El primer zasca vino con el recuerdo de que solamente después de ser y actuar como paciente, resolviendo mis propios asuntos, puedo hacerlo como terapeuta. El sexo no va a ser más que un reflejo de los bloqueos/interrupciones en otros ámbitos de la vida de una persona, siendo los más frecuentes la vergüenza y la culpa, y especialmente estando presente en casi todos y todas el querer ser aceptados y validados.
Automáticamente apareció la vocecilla que me solía hablar diciéndome: “¿Lo ves? Si necesitas ser aceptado y validado continuamente, significa que no tienes autoestima, no te quieres, eres dependiente de la opinión de los demás… y bla, bla, bla, bla”.
Belén proseguía, como si supiera de que iba el parloteo mental que se estaba produciendo en mi cabeza, y destacó la importancia de la autoaceptación: “Cómo nos sentimos con nosotros y nosotras mismas, con nuestros cuerpos, con nuestra esencia, con nuestro ser”. Por eso nos decía que está muy relacionada con nuestra disponibilidad sexual, con nuestro deseo de celebrarnos a nosotros y nosotras mismas celebrando al otro.
Y yo continuaba con mi diálogo interno: “¿Entonces es «malo» sentir la necesidad de reconocimiento por parte de los demás? ¿«Tendría que» ser autosuficiente en este aspecto también?”.
Mientras tanto, aún en mi desdoblamiento rescataba frases del taller en voz de Belén tan contundentes como: “Desde la Gestalt, hemos aprendido a salir de la queja y de la impotencia para hacernos responsables y pasar a buscar activamente la satisfacción de nuestras necesidades y deseos, afrontando nuestro miedo… nuestra ira… nuestro dolor y también nuestro gozo y placer. Viviendo lo que nos toca vivir sin proyectar en otros lo que nos ocurre. Dejando de anestesiarnos para evitar sentir y llegando a vivir una vida más llena de energía y más cerca de la plenitud”.
Y mi voz continuaba preguntándome: “¿Y el reconocimiento es una necesidad «sana»?”.
A lo que Belén (sin saberlo) respondió: “No obstante, ser visto y reconocido por el otro, es el mayor de los placeres del ser humano y lo necesitamos en todo momento para saber quién somos”.
¡Touché! #gestaltzascas directo que puso en orden todas mis dudas, para dejar de estar en lucha conmigo mismo sobre lo que «estaba bien o mal», y lo que «tenía o no que hacer» al respecto del tema en cuestión.
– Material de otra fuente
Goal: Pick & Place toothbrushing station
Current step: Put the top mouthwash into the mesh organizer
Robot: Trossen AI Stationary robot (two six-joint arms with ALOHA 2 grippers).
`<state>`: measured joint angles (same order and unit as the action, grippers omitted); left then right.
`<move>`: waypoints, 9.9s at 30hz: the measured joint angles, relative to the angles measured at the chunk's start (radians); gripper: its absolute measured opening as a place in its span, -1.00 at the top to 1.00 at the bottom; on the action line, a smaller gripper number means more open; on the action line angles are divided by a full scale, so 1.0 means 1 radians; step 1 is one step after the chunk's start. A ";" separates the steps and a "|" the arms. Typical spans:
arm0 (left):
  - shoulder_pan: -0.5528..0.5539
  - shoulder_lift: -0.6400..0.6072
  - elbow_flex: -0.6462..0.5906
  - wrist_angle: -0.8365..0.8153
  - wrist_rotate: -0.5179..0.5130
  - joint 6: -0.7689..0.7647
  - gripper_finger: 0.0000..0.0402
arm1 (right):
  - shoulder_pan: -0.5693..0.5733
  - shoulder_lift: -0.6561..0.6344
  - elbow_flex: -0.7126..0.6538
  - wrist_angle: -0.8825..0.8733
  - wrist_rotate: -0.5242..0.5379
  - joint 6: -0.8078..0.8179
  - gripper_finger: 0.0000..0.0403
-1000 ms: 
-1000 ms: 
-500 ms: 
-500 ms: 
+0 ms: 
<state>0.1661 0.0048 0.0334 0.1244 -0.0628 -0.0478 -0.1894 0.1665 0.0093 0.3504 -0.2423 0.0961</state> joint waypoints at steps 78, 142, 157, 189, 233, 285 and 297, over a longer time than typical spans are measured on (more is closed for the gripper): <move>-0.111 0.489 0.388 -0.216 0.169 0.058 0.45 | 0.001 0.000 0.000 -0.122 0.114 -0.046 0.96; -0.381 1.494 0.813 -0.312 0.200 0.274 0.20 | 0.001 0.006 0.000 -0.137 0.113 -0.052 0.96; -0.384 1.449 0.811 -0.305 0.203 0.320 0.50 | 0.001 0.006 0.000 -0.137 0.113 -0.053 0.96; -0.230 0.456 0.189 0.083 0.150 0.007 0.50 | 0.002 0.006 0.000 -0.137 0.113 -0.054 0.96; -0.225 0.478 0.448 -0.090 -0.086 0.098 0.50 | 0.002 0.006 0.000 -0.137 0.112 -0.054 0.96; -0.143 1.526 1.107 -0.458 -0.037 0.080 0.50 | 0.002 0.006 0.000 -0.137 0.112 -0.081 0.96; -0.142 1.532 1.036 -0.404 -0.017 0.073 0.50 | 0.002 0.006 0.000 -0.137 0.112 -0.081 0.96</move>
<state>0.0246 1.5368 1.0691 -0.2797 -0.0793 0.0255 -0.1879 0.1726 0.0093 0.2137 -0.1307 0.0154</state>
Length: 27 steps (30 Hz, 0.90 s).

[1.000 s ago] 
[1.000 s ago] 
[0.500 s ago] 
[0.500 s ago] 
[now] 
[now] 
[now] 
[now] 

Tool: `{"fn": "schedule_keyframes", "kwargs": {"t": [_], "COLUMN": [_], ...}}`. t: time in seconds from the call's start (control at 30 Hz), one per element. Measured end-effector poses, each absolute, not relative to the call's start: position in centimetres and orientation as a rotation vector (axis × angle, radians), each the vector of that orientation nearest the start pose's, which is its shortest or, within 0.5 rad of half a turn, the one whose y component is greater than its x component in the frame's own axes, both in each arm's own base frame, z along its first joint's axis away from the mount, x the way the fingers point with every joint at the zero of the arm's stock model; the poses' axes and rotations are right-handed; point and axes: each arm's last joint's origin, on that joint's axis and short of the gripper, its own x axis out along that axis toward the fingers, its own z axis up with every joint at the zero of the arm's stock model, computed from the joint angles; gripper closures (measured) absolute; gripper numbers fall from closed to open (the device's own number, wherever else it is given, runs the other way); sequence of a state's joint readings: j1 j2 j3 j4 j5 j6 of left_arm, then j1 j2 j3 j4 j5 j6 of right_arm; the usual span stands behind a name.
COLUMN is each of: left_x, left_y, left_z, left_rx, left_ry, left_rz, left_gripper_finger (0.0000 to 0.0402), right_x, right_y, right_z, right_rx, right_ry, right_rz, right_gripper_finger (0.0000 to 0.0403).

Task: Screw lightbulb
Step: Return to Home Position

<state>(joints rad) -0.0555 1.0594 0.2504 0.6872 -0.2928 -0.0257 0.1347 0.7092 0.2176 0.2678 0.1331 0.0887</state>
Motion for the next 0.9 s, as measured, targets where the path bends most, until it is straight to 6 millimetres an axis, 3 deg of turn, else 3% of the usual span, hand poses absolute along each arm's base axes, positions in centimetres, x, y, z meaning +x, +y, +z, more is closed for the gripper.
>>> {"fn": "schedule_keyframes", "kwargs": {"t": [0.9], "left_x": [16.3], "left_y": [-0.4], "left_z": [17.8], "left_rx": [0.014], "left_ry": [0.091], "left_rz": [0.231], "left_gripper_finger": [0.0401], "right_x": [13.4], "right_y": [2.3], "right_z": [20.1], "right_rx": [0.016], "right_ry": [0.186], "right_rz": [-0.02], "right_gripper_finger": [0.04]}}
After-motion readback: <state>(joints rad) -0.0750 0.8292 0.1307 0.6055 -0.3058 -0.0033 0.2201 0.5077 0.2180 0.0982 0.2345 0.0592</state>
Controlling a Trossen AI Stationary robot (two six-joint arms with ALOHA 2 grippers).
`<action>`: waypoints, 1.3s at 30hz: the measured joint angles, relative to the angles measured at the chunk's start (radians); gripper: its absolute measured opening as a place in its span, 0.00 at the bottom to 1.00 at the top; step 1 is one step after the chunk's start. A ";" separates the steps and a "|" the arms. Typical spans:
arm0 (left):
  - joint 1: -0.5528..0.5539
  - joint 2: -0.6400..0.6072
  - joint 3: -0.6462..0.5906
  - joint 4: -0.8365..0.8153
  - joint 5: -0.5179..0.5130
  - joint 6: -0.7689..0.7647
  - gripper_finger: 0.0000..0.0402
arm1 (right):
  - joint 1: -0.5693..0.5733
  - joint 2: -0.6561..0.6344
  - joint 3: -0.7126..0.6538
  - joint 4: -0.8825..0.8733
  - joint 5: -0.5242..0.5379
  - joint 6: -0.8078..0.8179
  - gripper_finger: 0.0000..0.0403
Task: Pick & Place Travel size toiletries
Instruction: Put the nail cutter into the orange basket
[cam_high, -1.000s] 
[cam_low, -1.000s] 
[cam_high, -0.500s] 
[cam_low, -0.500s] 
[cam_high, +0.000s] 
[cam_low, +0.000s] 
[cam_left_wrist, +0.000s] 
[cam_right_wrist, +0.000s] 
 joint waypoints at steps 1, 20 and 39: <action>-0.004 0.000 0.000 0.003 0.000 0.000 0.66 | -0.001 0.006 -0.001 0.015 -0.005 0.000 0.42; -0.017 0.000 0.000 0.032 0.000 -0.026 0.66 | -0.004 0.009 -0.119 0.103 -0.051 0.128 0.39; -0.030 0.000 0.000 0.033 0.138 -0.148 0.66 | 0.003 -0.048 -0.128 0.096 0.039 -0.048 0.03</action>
Gracias Belén… recuerdo como nos dijiste también: “La FELICIDAD es un estado de calma mental y emocional”, y ahora sé que con tus palabras pude ser un poquito más feliz al calmar mi mente y emociones. Y sabes, hoy en día con mis pacientes me sigo dando cuenta de la exigencia que marca el entorno en cuanto a lo que se supone es «tener autoestima», para lo que parece ser nos marcan que no es necesario el reconocimiento del otro, sino tan sólo el propio. Por lo que entran en bucle por necesitarlo, y se sienten fatal por hacerlo. Tu frase, que les repito constantemente les aporta calma.